:: DATASET RECORDS ::
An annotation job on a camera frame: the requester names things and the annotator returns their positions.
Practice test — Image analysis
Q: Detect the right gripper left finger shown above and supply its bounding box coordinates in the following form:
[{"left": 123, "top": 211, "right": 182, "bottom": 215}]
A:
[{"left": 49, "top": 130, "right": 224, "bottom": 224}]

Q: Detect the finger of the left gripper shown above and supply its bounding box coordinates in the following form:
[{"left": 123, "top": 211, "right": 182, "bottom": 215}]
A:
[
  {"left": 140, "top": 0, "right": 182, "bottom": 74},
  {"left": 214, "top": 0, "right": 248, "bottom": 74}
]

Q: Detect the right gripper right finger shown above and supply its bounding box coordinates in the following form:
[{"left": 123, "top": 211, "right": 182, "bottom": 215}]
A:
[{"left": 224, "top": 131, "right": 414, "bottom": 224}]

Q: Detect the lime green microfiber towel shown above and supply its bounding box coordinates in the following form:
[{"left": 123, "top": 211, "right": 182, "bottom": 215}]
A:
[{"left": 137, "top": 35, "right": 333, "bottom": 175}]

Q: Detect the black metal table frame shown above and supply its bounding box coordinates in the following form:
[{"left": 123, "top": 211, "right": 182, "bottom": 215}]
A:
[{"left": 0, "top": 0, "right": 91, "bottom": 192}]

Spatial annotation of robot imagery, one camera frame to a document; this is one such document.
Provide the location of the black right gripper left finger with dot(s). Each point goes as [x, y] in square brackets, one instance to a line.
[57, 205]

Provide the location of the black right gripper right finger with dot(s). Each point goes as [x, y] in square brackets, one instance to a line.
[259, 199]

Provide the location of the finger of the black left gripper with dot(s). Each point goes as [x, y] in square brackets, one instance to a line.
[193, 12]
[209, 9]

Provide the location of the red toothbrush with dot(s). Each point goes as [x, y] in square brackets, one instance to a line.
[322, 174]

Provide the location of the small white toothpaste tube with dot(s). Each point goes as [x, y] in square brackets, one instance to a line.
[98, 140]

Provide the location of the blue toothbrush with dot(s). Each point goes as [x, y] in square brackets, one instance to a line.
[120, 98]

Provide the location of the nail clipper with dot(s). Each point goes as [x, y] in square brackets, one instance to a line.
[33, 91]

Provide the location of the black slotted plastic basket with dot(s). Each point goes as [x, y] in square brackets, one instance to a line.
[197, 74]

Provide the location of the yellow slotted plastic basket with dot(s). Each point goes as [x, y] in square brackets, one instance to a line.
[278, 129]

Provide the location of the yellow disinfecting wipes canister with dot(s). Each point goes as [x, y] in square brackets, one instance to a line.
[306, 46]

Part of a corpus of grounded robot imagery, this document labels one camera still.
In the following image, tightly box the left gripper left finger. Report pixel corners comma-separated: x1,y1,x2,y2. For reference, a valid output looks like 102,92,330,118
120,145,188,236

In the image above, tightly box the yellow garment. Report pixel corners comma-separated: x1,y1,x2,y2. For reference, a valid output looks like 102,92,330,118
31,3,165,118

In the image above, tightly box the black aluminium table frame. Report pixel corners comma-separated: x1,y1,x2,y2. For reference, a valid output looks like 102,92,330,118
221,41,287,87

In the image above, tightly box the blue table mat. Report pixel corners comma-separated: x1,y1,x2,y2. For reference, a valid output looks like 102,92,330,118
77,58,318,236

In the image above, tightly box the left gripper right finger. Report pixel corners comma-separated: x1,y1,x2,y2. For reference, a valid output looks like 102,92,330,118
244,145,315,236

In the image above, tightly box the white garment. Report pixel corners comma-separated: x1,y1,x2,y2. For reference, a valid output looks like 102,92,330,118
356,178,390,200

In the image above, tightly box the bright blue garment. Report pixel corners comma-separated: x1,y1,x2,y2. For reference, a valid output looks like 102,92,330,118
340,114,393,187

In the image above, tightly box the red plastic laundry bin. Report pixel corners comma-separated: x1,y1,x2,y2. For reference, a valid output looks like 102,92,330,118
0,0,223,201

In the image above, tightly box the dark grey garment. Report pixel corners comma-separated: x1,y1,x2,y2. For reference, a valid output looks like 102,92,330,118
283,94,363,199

:: THE TASK ::
Transcribe the full set of records without altering a single character.

:: ANSWER SPACE ::
An annotation job on a camera frame: the requester names things and the annotator returns their positions.
Practice test — Image analysis
Q: Detect the right gripper left finger shown above and supply its bounding box coordinates in the following form:
[{"left": 123, "top": 211, "right": 182, "bottom": 215}]
A:
[{"left": 49, "top": 130, "right": 224, "bottom": 224}]

Q: Detect the finger of the left gripper shown above and supply its bounding box coordinates in the following form:
[{"left": 123, "top": 211, "right": 182, "bottom": 215}]
A:
[
  {"left": 140, "top": 0, "right": 182, "bottom": 74},
  {"left": 214, "top": 0, "right": 248, "bottom": 74}
]

Q: Detect the right gripper right finger shown above and supply its bounding box coordinates in the following form:
[{"left": 123, "top": 211, "right": 182, "bottom": 215}]
A:
[{"left": 224, "top": 131, "right": 414, "bottom": 224}]

Q: Detect the lime green microfiber towel shown above and supply its bounding box coordinates in the following form:
[{"left": 123, "top": 211, "right": 182, "bottom": 215}]
A:
[{"left": 137, "top": 35, "right": 333, "bottom": 175}]

Q: Detect the black metal table frame shown above and supply its bounding box coordinates in the following form:
[{"left": 123, "top": 211, "right": 182, "bottom": 215}]
A:
[{"left": 0, "top": 0, "right": 91, "bottom": 192}]

Spatial annotation of robot imagery, one camera frame to a document; this is one such document.
Provide the location of the black right gripper left finger with dot(s). Each point goes as [x, y] in square brackets, one instance to a line.
[57, 205]

Provide the location of the black right gripper right finger with dot(s). Each point goes as [x, y] in square brackets, one instance to a line.
[259, 199]

Provide the location of the finger of the black left gripper with dot(s). Each point goes as [x, y] in square brackets, one instance to a line.
[193, 12]
[209, 9]

Provide the location of the red toothbrush with dot(s). Each point goes as [x, y] in square brackets, one instance to a line.
[322, 174]

Provide the location of the small white toothpaste tube with dot(s). Each point goes as [x, y] in square brackets, one instance to a line.
[98, 140]

Provide the location of the blue toothbrush with dot(s). Each point goes as [x, y] in square brackets, one instance to a line.
[120, 98]

Provide the location of the nail clipper with dot(s). Each point goes as [x, y] in square brackets, one instance to a line.
[33, 91]

Provide the location of the black slotted plastic basket with dot(s). Each point goes as [x, y] in square brackets, one instance to a line.
[197, 74]

Provide the location of the yellow slotted plastic basket with dot(s). Each point goes as [x, y] in square brackets, one instance to a line.
[278, 129]

Provide the location of the yellow disinfecting wipes canister with dot(s). Each point goes as [x, y] in square brackets, one instance to a line.
[306, 46]

Part of a corpus of grounded robot imagery, this document labels one camera still.
In the following image, tightly box the left gripper left finger. Report pixel corners comma-separated: x1,y1,x2,y2. For reference, a valid output looks like 102,92,330,118
120,145,188,236

In the image above, tightly box the yellow garment. Report pixel corners comma-separated: x1,y1,x2,y2. For reference, a valid output looks like 102,92,330,118
31,3,165,118

In the image above, tightly box the black aluminium table frame. Report pixel corners comma-separated: x1,y1,x2,y2. For reference, a valid output looks like 102,92,330,118
221,41,287,87

In the image above, tightly box the blue table mat. Report pixel corners comma-separated: x1,y1,x2,y2. For reference, a valid output looks like 102,92,330,118
77,58,318,236

In the image above, tightly box the left gripper right finger. Report pixel corners comma-separated: x1,y1,x2,y2. For reference, a valid output looks like 102,92,330,118
244,145,315,236

In the image above, tightly box the white garment. Report pixel corners comma-separated: x1,y1,x2,y2. For reference, a valid output looks like 102,92,330,118
356,178,390,200

In the image above, tightly box the bright blue garment. Report pixel corners comma-separated: x1,y1,x2,y2. For reference, a valid output looks like 102,92,330,118
340,114,393,187

In the image above, tightly box the red plastic laundry bin. Report pixel corners comma-separated: x1,y1,x2,y2. For reference, a valid output looks like 102,92,330,118
0,0,223,201

In the image above, tightly box the dark grey garment. Report pixel corners comma-separated: x1,y1,x2,y2. For reference, a valid output looks like 102,92,330,118
283,94,363,199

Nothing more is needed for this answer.